A judge in the U.S. has rejected a request by a lawyer who laundered $400 million from the Onecoin crypto pyramid to have a new trial. The ruling clears the path for sentencing 54-year-old Mark Scott despite a key prosecution witness admittedly lying in court.
Judge Not Convinced in Onecoin Lawyer’s Innocence Despite Lies Told by Witness
One of the lawyers who helped the organizers of the notorious crypto Ponzi scheme Onecoin launder money will not get a new trial despite the lies of a witness against him, the brother of Onecoin’s mastermind, “Cryptoqueen” Ruja Ignatova, Konstantin.
Prosecutors claimed that Mark Scott made $50 million for setting up a phony investment fund that was used to process funds that Ignatova, still wanted by the FBI, Interpol, and Europol, took from the scam which collected $4 billion from defrauded investors around the world.

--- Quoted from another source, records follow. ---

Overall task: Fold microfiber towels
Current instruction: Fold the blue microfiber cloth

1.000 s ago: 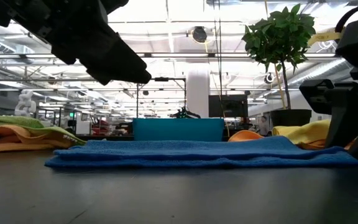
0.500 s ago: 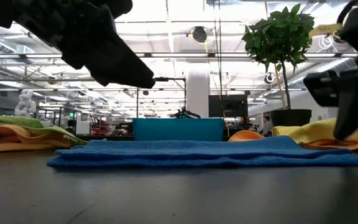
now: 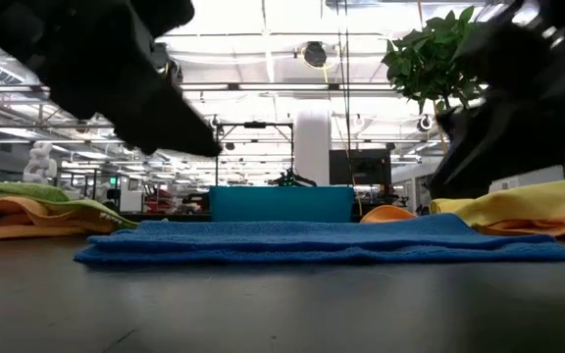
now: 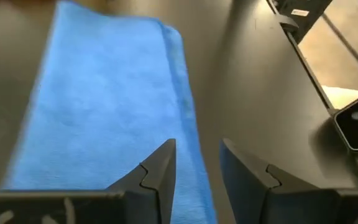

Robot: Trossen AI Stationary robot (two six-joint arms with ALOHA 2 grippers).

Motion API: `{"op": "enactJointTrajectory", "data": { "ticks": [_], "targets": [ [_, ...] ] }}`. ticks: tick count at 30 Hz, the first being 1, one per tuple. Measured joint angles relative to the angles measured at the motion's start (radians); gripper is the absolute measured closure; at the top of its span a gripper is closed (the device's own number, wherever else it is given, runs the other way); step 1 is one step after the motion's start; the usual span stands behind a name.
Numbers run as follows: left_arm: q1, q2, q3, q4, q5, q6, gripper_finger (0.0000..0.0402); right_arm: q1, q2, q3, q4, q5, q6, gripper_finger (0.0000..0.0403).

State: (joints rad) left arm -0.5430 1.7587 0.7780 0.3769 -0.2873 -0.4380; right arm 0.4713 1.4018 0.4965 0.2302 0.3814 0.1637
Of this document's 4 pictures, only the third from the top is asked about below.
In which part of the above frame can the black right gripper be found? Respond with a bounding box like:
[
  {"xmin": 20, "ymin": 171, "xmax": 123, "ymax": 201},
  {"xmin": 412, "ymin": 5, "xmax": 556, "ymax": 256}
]
[{"xmin": 437, "ymin": 0, "xmax": 565, "ymax": 183}]

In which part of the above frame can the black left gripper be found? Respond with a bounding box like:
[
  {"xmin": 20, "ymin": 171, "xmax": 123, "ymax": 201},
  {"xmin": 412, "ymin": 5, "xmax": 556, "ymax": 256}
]
[{"xmin": 0, "ymin": 0, "xmax": 224, "ymax": 159}]

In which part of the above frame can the yellow microfiber towel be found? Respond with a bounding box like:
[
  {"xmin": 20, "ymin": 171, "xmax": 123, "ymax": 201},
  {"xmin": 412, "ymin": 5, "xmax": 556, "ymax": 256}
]
[{"xmin": 429, "ymin": 175, "xmax": 565, "ymax": 227}]

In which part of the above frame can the green microfiber towel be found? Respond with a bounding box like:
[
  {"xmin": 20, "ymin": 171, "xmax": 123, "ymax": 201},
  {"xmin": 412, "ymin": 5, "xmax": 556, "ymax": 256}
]
[{"xmin": 0, "ymin": 175, "xmax": 139, "ymax": 232}]

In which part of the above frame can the orange microfiber towel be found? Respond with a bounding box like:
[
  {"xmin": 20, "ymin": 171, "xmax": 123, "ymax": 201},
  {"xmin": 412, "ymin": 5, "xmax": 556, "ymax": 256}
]
[
  {"xmin": 360, "ymin": 204, "xmax": 565, "ymax": 240},
  {"xmin": 0, "ymin": 197, "xmax": 117, "ymax": 243}
]

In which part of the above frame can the blue microfiber towel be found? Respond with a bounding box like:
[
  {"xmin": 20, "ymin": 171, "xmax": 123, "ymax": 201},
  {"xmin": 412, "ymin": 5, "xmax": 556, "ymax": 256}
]
[{"xmin": 74, "ymin": 214, "xmax": 565, "ymax": 267}]

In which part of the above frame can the black plant pot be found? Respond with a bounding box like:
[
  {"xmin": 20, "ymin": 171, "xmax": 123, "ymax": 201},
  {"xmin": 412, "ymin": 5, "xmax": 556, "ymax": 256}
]
[{"xmin": 427, "ymin": 172, "xmax": 492, "ymax": 201}]

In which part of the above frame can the red cart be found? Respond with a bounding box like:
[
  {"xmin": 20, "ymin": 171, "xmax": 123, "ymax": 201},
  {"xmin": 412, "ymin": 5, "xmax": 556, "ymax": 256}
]
[{"xmin": 142, "ymin": 187, "xmax": 176, "ymax": 215}]

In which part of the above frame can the green leafy plant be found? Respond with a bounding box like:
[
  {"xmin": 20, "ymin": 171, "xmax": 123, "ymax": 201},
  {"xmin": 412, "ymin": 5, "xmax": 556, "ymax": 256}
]
[{"xmin": 382, "ymin": 5, "xmax": 485, "ymax": 115}]

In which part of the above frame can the black cabinet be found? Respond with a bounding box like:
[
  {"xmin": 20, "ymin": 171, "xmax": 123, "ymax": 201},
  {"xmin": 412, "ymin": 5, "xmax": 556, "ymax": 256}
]
[{"xmin": 329, "ymin": 149, "xmax": 392, "ymax": 186}]

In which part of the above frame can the teal plastic bin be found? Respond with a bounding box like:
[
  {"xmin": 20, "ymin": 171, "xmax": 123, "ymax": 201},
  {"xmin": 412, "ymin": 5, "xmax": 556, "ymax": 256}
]
[{"xmin": 208, "ymin": 185, "xmax": 356, "ymax": 224}]

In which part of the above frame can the white round pillar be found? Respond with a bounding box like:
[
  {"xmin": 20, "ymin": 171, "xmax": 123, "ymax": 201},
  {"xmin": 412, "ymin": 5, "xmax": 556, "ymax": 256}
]
[{"xmin": 294, "ymin": 110, "xmax": 332, "ymax": 186}]

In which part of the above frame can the black ceiling cable reel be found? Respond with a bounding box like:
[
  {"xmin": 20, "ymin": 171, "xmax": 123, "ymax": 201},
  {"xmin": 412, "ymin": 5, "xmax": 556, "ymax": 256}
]
[
  {"xmin": 301, "ymin": 41, "xmax": 328, "ymax": 69},
  {"xmin": 152, "ymin": 42, "xmax": 184, "ymax": 84}
]

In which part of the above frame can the black frame rig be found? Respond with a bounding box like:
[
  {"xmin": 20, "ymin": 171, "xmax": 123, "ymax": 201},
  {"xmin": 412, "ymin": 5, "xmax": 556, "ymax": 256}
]
[{"xmin": 216, "ymin": 121, "xmax": 295, "ymax": 187}]

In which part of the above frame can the hanging black cable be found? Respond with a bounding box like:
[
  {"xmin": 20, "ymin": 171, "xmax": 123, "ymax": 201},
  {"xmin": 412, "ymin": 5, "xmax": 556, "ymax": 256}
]
[{"xmin": 334, "ymin": 0, "xmax": 355, "ymax": 197}]

Scott, a former Locke Lord partner, was found guilty in November 2019, Bloomberg reminded in a report. He used the money he received to pay for a lavish lifestyle, including purchases of expensive homes in Cape Cod, Massachusetts, luxury items and cars as well as a large yacht.
On Monday, U.S. District Judge Edgardo Ramos denied his request for a new trial, stating he wasn’t convinced that “an innocent person may have been convicted” despite the lies of Konstantin Ignatov, one of the co-founders of Onecoin, from the witness stand.
Konstantin, who aided Ruja Ignatova in the fraud, was arrested in Los Angeles four years ago, pleaded guilty to Onecoin-related charges, sought witness protection in the United States, and agreed to testify against Mark Scott.
Scott’s defense sought a new trial based on claims about legal mistakes during the original one and evidence that Ignatov had given false testimony. Judge Ramos noted that prosecutors did not dispute that he lied about certain things.
His ruling now paves the way for Scott to be sentenced. “We are disappointed that the court did not grant a new trial given the undisputed evidence that the Government’s sole cooperating witness perjured himself,” Scott’s lawyer, Arlo Devlin-Brown, said in a statement, adding that his client intends to appeal the ruling.
Onecoin lured victims by offering them to invest in a fake cryptocurrency with the same name, branded as the “Bitcoin killer” at some point. It launched in 2014 and operated as a multi-level marketing scheme. Ruja Ignatova was last seen in 2017 and is still missing. Onecoin’s other co-founder, Karl Sebastian Greenwood, was recently sentenced to 20 years in prison in the U.S.